Thursday, 1 March 2007

Written Answers To Questions For Oral Answer Not Answered By 3.00 PM: 27 February 2007

The Speaker is very strict about time-keeping for Question Time, especially during the Budget debates when time really is at a premium. While normal sittings will get 1.5 hours of Question Time, that has been reduced to 30 minutes during the Budget debates.

It seems that on average, each question would take 5-7 minutes to clear. That includes dealing with supplemental questions. This particular question of mine was fixed as #6 on the list, and when it came up we only had 2 minutes left for the Minister (in this case, the Parliamentary Secretary on behalf of the Minister) to reply.

So actually, the PS did answer, but he was cut off in mid-reply by the Speaker after 2 minutes. It therefore ended up being converted into a written answer, and I lost the chance to ask supplemental questions.

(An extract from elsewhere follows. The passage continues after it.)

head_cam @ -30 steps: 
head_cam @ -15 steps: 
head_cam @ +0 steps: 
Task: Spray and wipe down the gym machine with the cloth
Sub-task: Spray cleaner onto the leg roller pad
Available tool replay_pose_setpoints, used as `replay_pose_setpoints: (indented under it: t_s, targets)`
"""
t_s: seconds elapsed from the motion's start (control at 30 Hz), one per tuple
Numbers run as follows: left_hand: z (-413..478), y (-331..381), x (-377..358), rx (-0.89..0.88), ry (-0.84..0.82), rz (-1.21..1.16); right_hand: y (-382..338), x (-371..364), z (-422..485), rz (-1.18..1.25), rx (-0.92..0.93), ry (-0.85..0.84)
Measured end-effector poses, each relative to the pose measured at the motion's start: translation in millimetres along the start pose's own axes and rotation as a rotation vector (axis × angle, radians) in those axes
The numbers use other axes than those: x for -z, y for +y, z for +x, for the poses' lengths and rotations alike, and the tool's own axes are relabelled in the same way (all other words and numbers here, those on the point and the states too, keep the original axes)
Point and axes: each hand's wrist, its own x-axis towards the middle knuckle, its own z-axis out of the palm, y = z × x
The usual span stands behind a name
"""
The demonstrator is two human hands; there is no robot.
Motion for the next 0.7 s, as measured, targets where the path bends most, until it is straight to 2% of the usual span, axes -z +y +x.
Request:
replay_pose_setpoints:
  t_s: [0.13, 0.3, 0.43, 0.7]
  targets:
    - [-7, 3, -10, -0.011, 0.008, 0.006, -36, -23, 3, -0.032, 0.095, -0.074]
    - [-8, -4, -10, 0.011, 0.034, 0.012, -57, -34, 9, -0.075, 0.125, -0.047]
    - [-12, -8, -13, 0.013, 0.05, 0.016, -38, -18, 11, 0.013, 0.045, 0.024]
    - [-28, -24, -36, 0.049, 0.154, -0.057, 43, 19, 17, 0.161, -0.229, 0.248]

I filed this question in response to a reply by the PS in an earlier sitting, when he was talking about a Berita Harian article in November about a man living in his truck and explaining why HDB did not grant the family's application for a rental flat.

The PS described the man as "financially irresponsible", because he had actually sold the HDB flat and had apparently received substantial proceeds from the sale. I thought the PS' response was a little unsympathetic, if not callous. (I didn't ask any supplemental questions then because it took place during the first or second sitting after my swearing-in and I was still not sure of myself.)

That being the case, I wanted to find out more about how HDB dealt with this sort of applications from people who had lost their flats, hence the question.

(Loss of flats due to failure in making mortgage or rental payments)

Mr Siew Kum Hong: To ask the Minister for National Development (a) how many HDB flat owners lost their flats due to failure in making mortgage or rental payments, in each year from 2002 to 2006; (b) of this number, how many applied to HDB to obtain alternative accommodation in each year and how many were rejected for each year; (c) what were the most common reasons for rejection; and (d) whether the fact that an applicant’s household includes dependants is a relevant factor in deciding such applications.

Mr Mah Bow Tan: From 2002 to 2006, 360 HDB households[1] voluntarily surrendered their flats to HDB due to default in HDB mortgage loan payments. There were also 895 cases of mortgagee sale of HDB flats by banks. No tenant under the Public Rental Scheme was evicted due to rental arrears, although some have been advised to transfer to smaller rental flats to reduce their rent.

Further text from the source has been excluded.